→ **WORK INSTRUCTIONS**: Below is a listing; write it out exactly and drop any images from it.

→ **INFORMATION PROVIDED**:
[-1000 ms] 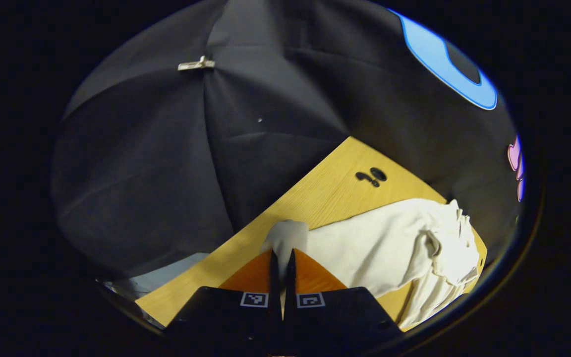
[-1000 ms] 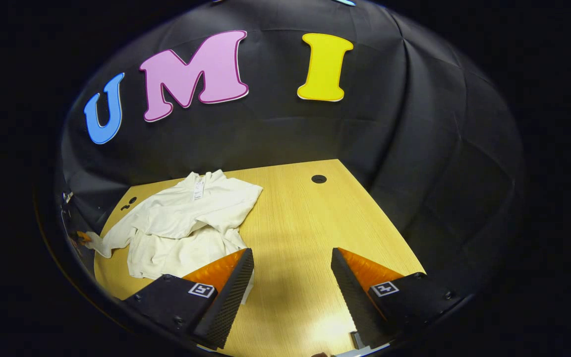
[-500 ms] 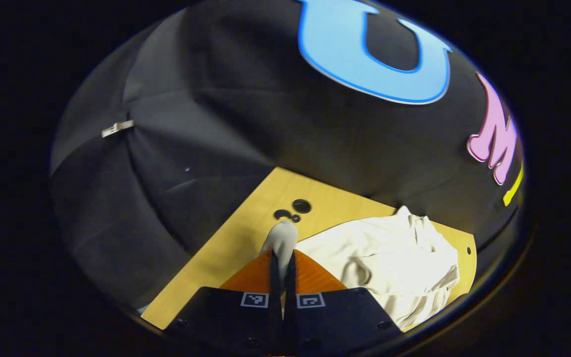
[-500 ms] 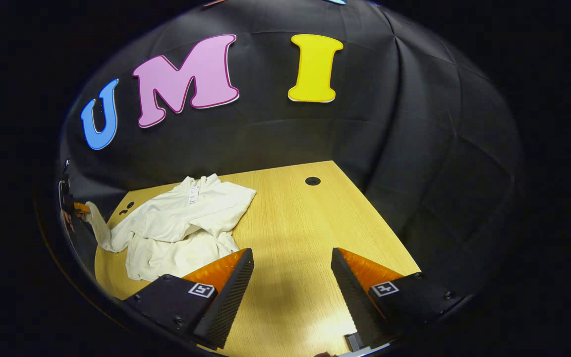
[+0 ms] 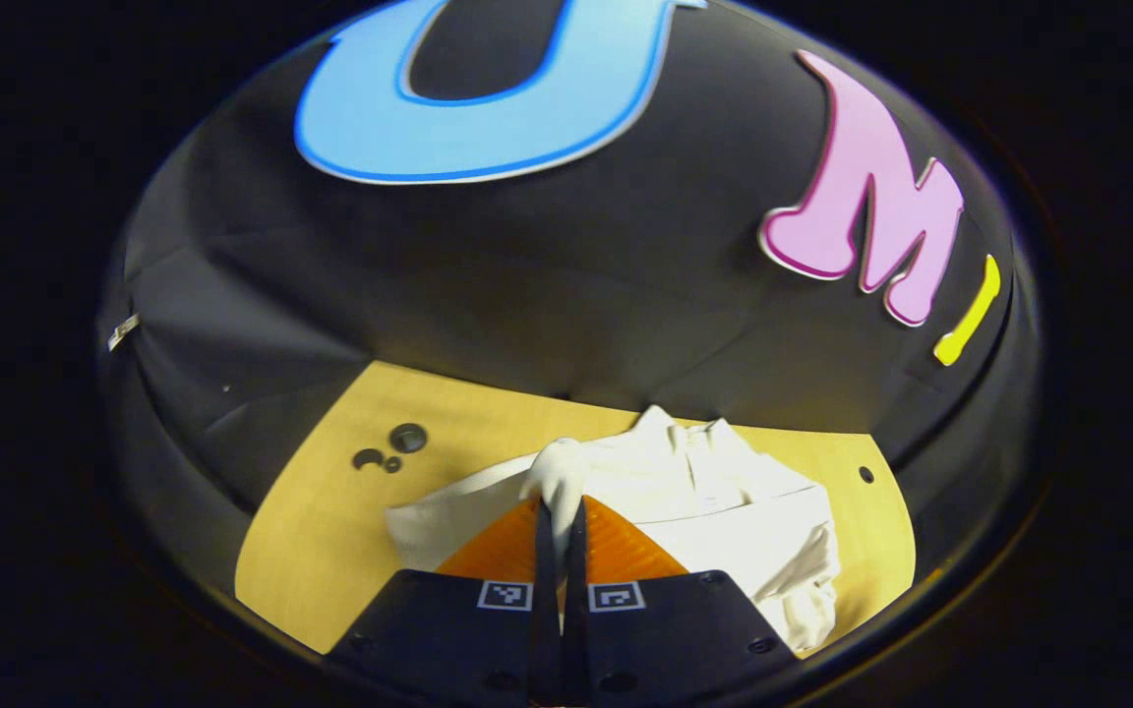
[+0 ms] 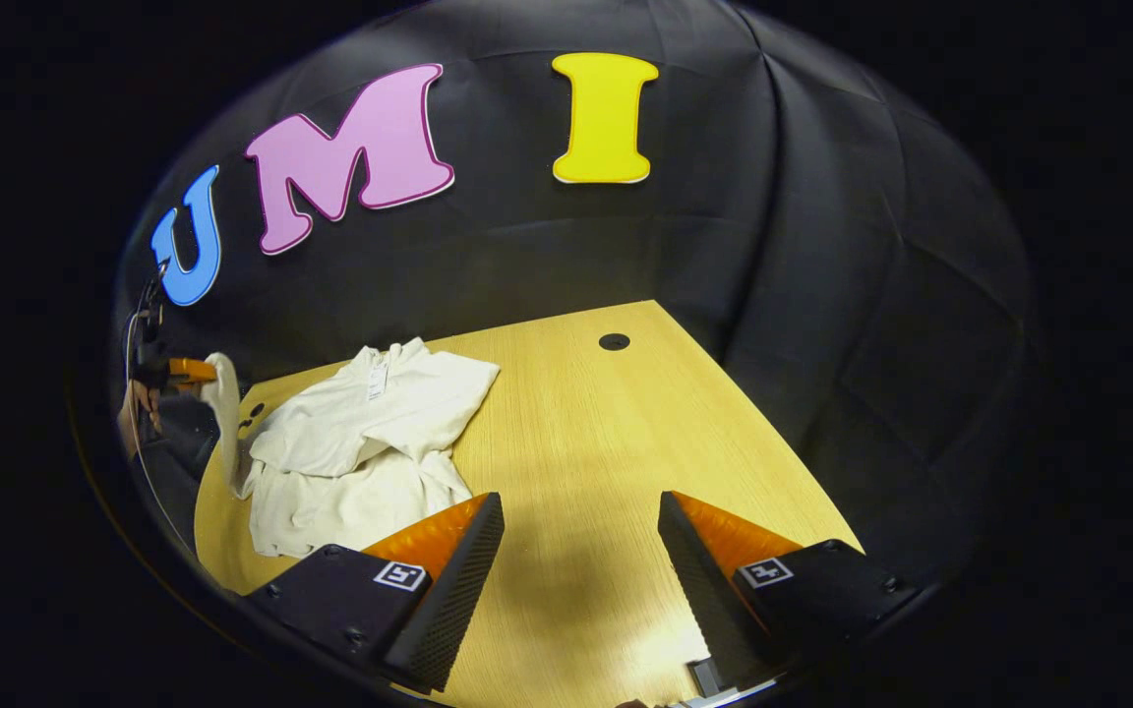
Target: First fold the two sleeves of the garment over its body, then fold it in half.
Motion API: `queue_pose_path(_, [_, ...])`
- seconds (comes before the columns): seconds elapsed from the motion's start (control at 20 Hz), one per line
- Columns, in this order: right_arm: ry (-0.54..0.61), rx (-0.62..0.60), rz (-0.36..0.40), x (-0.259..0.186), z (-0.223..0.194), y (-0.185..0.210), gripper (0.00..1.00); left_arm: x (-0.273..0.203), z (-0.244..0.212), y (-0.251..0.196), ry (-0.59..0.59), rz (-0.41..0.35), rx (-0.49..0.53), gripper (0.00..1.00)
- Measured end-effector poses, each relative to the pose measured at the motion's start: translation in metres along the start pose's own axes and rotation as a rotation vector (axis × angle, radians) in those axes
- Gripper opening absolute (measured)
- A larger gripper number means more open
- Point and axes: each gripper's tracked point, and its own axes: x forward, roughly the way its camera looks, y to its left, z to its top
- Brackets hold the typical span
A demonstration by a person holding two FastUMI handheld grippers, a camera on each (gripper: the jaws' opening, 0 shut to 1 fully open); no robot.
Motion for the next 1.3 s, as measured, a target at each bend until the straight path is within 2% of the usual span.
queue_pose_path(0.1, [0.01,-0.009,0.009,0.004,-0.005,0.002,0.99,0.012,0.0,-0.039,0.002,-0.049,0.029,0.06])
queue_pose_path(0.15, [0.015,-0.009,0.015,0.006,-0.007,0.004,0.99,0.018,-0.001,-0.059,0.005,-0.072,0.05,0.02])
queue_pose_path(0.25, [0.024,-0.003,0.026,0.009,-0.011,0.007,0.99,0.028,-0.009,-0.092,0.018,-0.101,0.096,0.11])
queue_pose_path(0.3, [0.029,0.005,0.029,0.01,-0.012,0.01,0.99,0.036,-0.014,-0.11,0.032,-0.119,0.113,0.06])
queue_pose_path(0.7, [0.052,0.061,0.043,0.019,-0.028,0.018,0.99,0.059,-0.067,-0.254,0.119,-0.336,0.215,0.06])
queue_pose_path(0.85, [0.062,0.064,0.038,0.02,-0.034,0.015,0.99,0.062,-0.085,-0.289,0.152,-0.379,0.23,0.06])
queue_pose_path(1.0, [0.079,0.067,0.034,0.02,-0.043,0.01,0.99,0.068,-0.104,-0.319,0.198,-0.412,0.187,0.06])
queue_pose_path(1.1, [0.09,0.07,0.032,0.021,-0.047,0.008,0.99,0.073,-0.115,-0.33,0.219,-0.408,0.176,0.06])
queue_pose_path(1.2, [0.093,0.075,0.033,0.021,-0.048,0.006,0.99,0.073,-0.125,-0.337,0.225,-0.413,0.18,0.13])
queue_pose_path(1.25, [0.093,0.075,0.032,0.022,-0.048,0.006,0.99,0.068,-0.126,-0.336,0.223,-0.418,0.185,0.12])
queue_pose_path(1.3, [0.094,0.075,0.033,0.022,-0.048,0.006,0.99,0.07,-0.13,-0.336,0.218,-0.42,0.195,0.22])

→ **SOLUTION FOR THIS EXERCISE**:
[-1000 ms] 
[-1000 ms] 
[-500 ms] 
[-500 ms] 
[+0 ms] 
[+0 ms] 
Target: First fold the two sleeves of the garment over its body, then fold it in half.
Motion API: `queue_pose_path(_, [_, ...])`
- seconds (comes before the columns): seconds elapsed from the motion's start (control at 20 Hz), one per line
- Columns, in this order: right_arm: ry (-0.54..0.61), rx (-0.62..0.60), rz (-0.36..0.40), x (-0.259..0.186), z (-0.223..0.194), y (-0.185..0.210), gripper (0.00..1.00); left_arm: x (-0.273..0.203), z (-0.244..0.212), y (-0.251..0.196), ry (-0.59..0.59), rz (-0.41..0.35), rx (-0.49..0.53), gripper (0.00..1.00)
- Measured end-effector poses, each relative to the pose measured at the motion's start: translation in metres along the start pose's own axes and rotation as a rotation vector (axis × angle, radians) in those axes
- Gripper opening absolute (measured)
- A larger gripper number means more open
- Point and axes: each gripper's tracked point, and its own axes: x forward, roughly the way its camera looks, y to its left, z to its top
- Brackets hold the typical span
A demonstration by a person holding two FastUMI handheld grippers, a camera on each (gripper: the jaws' opening, 0 shut to 1 fully open); no robot.
Motion for the next 1.3 s, as measured, a target at each bend until the straight path is within 2% of the usual span.
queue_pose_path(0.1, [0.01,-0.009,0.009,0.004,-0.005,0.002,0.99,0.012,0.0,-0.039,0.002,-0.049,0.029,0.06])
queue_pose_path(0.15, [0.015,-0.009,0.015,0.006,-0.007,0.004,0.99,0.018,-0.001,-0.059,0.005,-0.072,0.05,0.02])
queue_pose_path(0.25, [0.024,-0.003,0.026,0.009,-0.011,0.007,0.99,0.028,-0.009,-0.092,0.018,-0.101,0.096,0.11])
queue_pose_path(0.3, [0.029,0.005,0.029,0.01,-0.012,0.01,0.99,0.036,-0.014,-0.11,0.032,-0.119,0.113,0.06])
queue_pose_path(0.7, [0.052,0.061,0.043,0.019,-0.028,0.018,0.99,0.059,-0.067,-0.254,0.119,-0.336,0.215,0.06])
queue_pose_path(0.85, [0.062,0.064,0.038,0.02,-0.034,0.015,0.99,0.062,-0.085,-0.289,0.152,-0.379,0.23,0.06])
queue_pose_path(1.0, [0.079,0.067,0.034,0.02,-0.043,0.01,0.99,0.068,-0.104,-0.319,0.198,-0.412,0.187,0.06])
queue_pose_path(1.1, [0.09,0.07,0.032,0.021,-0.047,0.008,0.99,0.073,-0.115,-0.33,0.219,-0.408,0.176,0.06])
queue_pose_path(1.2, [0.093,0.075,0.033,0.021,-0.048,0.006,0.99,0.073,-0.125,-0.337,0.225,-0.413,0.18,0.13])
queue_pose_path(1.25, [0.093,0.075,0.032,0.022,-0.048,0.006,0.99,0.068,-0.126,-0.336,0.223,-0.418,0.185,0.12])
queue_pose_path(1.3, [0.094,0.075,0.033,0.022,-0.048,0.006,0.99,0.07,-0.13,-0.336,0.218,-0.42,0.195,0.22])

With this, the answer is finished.